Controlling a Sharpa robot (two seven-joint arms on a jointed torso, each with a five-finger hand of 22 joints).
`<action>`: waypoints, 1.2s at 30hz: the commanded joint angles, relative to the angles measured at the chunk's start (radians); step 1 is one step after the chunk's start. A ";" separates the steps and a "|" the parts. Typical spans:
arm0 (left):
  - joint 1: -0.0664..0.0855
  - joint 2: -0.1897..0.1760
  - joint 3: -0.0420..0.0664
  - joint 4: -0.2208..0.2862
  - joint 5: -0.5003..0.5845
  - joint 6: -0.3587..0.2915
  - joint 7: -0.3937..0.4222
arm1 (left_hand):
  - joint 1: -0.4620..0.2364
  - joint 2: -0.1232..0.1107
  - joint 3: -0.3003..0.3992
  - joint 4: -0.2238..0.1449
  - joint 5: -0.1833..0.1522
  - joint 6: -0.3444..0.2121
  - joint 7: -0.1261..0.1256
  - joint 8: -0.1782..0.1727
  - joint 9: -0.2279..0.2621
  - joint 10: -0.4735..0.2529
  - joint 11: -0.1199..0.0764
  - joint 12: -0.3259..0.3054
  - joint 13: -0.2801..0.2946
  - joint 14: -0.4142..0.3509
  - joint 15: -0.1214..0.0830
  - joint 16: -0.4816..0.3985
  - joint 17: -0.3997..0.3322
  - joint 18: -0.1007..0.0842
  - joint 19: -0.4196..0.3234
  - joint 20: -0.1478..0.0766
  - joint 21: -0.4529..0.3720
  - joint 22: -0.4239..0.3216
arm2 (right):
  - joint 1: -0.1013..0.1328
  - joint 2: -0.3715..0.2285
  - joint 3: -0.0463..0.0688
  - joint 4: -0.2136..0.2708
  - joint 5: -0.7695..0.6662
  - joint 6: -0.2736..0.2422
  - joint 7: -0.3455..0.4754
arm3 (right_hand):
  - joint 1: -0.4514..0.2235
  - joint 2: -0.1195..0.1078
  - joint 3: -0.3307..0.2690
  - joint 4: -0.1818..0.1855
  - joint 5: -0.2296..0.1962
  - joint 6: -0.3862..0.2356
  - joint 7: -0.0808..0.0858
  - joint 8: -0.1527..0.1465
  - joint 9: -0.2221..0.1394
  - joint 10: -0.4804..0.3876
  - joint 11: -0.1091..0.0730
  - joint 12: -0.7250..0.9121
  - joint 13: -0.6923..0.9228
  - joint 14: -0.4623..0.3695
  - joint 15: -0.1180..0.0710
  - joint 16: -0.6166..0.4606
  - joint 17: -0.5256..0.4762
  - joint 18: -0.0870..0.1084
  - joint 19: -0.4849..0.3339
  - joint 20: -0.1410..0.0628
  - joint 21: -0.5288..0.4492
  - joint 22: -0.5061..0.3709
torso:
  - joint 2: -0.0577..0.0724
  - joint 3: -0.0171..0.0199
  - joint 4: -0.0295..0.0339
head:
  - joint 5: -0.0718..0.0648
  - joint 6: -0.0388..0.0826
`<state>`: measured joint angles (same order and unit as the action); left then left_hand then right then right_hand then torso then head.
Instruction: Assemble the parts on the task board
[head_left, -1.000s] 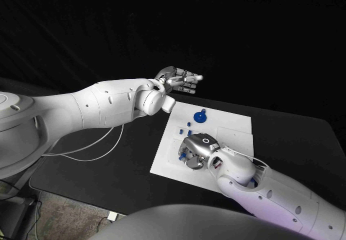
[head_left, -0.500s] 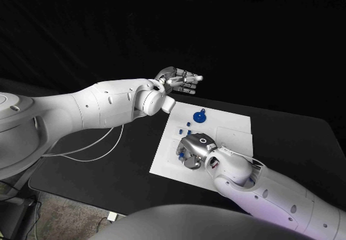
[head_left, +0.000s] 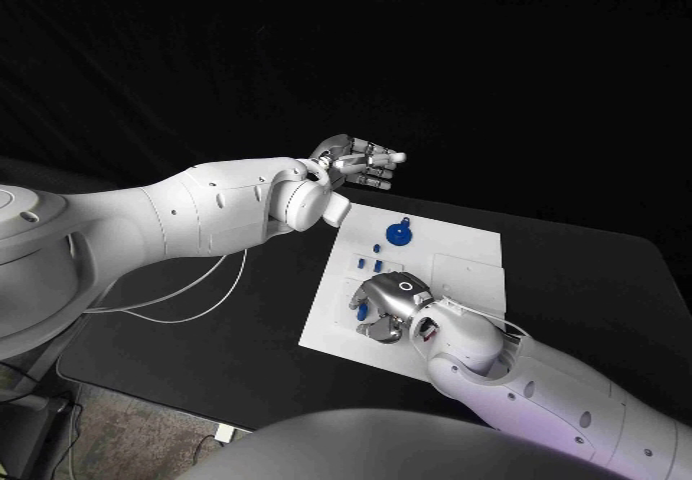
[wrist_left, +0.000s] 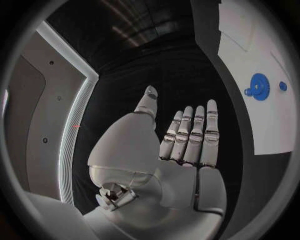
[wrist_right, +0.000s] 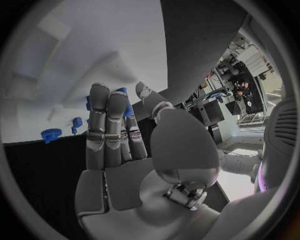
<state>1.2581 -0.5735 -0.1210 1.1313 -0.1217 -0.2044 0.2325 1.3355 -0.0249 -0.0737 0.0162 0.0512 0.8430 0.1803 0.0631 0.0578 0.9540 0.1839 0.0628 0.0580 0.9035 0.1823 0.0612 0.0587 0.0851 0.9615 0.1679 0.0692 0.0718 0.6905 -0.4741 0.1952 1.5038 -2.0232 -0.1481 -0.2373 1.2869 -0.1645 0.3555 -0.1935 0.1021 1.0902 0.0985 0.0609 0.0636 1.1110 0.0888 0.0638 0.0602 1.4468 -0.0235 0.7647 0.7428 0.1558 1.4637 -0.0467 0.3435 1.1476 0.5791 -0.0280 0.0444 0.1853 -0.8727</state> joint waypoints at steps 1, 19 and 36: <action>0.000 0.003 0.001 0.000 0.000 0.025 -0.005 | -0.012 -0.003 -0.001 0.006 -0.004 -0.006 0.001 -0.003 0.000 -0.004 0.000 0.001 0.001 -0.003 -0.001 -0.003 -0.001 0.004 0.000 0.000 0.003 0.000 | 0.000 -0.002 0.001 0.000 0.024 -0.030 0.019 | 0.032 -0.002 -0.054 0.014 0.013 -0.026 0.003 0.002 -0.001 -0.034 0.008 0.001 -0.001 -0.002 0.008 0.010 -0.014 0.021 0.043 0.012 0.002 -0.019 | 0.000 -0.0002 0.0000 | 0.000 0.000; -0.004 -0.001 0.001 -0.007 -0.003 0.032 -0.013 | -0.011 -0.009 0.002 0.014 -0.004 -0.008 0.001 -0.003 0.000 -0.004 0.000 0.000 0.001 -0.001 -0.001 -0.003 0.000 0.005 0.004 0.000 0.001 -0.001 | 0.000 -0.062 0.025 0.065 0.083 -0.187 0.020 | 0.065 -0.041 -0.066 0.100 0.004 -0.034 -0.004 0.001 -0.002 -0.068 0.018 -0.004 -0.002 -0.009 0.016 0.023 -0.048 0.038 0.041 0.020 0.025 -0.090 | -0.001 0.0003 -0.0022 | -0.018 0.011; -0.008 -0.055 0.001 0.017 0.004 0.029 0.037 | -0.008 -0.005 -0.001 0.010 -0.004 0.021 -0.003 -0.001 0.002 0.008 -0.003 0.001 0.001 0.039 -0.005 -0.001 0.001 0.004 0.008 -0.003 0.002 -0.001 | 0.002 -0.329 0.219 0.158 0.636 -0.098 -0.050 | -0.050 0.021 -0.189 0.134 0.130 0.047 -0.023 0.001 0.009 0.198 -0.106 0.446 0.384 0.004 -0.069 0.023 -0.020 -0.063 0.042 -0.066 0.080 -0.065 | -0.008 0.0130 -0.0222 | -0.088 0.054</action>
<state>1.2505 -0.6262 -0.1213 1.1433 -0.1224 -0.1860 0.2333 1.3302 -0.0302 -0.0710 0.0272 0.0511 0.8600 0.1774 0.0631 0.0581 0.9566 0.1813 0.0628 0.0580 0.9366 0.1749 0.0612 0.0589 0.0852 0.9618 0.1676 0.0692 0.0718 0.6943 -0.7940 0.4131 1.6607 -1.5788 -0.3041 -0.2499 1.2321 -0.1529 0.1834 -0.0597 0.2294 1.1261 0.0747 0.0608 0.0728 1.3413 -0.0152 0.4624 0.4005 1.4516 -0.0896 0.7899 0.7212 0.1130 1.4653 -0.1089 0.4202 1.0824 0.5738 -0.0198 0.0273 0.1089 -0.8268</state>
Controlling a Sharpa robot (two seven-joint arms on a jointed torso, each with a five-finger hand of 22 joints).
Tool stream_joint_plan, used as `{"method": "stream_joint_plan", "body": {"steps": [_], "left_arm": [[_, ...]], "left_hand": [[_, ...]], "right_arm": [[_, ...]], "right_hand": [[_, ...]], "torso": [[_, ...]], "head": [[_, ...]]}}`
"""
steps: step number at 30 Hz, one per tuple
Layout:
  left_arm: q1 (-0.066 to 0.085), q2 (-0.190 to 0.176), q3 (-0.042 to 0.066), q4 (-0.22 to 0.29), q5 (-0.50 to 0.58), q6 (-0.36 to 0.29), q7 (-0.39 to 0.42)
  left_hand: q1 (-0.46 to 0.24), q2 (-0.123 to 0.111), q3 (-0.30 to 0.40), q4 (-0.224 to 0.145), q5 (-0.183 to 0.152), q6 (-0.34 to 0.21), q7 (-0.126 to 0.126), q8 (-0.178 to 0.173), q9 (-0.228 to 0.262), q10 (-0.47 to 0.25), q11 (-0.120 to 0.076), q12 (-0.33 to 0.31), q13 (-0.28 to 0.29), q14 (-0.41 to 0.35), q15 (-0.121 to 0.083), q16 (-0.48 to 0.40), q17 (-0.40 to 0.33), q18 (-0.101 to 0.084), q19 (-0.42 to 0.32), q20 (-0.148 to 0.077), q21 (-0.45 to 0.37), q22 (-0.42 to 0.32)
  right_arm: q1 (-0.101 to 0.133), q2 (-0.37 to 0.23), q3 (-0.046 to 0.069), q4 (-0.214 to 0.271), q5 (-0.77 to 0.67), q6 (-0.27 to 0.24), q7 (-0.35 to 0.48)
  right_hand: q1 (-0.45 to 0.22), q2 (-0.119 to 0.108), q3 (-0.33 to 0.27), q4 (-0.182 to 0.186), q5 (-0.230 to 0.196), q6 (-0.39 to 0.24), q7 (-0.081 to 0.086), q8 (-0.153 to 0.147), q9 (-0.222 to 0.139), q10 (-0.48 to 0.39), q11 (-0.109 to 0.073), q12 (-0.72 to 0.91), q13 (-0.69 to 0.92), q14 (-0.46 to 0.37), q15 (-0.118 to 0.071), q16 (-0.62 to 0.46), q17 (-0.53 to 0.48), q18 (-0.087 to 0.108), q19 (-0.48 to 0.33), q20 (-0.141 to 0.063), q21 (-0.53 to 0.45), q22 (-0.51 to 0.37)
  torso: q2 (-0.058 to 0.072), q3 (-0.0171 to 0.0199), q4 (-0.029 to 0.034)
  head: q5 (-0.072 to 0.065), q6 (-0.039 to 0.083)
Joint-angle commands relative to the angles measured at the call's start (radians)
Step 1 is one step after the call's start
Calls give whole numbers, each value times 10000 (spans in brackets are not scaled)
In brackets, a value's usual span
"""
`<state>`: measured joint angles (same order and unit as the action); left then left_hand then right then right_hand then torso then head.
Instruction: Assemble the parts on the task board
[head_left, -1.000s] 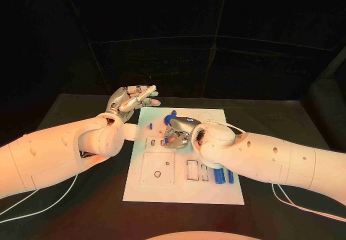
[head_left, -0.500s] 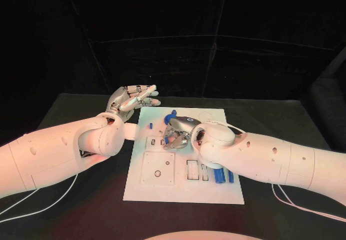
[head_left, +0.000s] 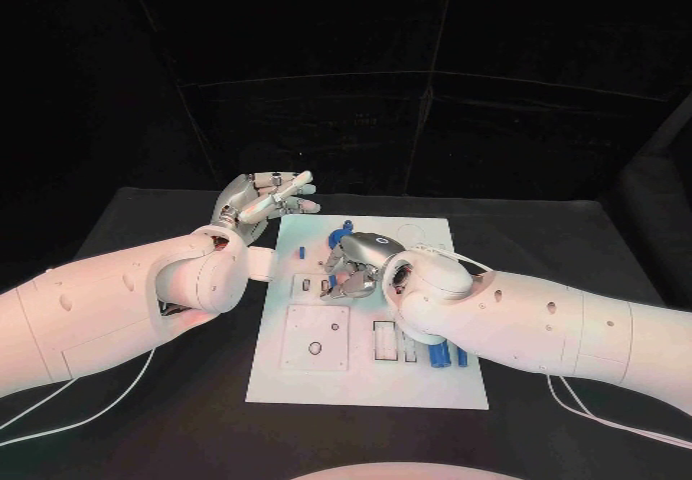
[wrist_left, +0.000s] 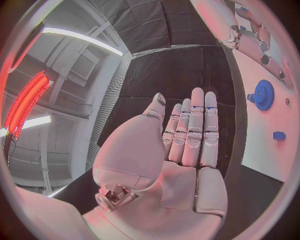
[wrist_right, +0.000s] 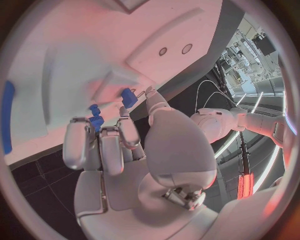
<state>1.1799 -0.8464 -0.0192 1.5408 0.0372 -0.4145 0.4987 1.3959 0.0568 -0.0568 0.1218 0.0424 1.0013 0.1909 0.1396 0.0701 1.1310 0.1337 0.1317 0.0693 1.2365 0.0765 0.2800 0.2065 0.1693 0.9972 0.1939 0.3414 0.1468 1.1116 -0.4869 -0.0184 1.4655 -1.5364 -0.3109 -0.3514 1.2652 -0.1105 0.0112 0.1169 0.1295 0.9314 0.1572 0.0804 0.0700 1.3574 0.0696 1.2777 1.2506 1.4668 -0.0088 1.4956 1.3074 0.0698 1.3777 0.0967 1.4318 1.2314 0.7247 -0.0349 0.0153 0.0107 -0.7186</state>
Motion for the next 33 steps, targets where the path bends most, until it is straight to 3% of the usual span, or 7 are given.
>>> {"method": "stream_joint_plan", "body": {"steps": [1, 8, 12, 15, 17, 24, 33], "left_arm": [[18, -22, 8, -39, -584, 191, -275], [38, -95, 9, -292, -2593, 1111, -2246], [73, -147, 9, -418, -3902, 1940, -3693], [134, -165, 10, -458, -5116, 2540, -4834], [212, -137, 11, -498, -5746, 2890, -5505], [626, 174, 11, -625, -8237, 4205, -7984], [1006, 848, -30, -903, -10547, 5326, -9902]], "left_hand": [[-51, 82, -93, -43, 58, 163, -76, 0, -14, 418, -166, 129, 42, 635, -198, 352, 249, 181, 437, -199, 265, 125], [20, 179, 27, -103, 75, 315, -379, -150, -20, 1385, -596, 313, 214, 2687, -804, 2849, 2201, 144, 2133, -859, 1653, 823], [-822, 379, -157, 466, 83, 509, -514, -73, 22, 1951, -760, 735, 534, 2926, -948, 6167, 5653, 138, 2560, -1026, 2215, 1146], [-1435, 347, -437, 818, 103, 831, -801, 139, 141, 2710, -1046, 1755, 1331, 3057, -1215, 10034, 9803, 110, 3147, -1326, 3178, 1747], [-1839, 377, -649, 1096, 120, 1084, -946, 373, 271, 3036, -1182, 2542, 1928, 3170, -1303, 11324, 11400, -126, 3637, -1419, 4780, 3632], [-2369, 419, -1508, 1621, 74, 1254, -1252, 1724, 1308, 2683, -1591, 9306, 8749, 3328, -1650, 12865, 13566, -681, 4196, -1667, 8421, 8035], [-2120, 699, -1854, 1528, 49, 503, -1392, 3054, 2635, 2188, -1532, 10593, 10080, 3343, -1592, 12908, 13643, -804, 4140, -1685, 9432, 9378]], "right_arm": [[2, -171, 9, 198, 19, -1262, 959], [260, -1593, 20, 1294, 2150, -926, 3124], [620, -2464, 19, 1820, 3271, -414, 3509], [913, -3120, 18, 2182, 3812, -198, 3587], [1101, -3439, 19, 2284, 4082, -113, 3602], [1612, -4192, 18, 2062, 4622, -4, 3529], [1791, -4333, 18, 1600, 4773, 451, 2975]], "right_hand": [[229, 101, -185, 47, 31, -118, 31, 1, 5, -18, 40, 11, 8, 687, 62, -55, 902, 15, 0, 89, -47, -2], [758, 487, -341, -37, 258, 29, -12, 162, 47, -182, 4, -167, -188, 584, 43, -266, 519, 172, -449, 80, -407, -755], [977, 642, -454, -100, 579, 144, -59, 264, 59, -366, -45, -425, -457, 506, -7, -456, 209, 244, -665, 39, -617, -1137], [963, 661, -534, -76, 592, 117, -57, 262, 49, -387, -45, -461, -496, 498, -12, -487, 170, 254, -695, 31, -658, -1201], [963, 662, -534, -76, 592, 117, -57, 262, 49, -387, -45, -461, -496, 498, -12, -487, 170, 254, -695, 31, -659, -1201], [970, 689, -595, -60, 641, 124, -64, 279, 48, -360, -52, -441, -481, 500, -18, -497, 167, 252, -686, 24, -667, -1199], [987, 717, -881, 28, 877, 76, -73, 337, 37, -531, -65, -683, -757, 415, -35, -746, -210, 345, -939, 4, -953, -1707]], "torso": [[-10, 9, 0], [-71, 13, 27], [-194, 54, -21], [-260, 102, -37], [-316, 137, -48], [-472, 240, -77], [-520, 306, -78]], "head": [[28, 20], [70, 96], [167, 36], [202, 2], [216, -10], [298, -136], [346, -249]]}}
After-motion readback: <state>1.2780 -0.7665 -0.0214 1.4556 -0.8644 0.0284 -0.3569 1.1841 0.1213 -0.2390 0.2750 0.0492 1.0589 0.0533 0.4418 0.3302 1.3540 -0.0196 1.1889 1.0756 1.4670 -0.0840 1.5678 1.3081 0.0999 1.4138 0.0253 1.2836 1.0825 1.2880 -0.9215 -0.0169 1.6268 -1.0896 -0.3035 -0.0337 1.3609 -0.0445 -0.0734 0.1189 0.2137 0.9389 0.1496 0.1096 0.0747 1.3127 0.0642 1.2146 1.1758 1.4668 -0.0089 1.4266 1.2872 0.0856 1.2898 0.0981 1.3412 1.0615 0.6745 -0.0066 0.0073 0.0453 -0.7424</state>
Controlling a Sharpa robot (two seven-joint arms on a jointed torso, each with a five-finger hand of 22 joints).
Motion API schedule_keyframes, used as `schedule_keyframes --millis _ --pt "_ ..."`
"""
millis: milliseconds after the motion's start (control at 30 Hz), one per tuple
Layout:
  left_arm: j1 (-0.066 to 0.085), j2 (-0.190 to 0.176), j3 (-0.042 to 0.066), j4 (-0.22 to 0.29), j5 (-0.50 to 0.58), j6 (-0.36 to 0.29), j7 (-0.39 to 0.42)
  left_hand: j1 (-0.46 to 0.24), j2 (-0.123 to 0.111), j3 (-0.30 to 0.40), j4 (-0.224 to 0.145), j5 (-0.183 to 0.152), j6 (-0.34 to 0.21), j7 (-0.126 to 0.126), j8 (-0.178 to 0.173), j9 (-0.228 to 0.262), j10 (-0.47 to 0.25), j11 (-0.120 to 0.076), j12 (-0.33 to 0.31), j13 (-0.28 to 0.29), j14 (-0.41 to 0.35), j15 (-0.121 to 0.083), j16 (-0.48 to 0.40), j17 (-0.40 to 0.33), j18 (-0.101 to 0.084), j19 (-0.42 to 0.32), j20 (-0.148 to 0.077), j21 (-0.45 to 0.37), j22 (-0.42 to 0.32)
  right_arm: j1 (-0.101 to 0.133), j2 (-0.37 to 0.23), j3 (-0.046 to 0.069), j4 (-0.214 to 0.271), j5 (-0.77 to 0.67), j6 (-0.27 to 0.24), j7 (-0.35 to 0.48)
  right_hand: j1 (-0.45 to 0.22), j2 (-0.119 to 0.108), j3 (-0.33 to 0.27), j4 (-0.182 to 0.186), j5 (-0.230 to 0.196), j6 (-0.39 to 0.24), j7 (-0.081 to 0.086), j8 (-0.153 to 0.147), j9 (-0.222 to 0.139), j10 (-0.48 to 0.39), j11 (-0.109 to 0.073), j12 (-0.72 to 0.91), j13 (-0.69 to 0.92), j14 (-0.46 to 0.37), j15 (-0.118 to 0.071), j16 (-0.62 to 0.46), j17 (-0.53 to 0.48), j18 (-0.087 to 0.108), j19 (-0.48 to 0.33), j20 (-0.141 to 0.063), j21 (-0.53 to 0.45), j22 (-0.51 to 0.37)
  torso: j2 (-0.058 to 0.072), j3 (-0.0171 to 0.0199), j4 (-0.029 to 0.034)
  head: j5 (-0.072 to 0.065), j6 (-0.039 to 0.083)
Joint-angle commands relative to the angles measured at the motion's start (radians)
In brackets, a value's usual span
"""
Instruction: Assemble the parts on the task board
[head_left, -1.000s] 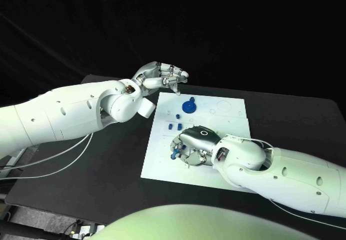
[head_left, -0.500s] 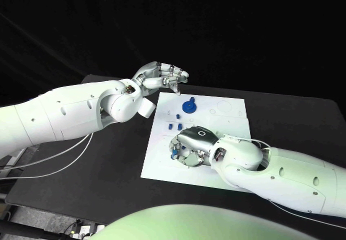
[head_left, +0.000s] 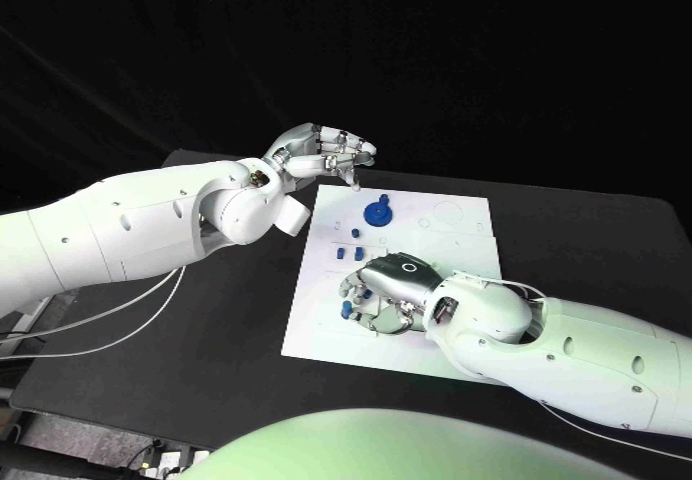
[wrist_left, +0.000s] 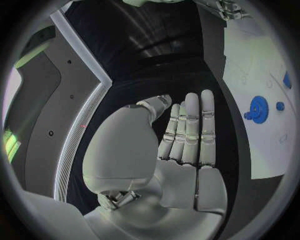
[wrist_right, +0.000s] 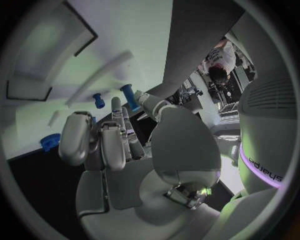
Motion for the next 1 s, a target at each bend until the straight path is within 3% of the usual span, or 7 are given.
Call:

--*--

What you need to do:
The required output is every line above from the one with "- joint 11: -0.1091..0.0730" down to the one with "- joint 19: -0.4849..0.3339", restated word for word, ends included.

Task result:
  - joint 11: -0.1091..0.0730
  - joint 12: -0.7250..0.9121
  - joint 13: -0.6923..0.9228
  - joint 14: -0.4623..0.3695
  - joint 15: -0.1180..0.0710
  - joint 16: -0.6166..0.4606
  - joint 17: -0.5256..0.4762
  - joint 18: -0.0870..0.1084
  - joint 19: -0.4849..0.3339

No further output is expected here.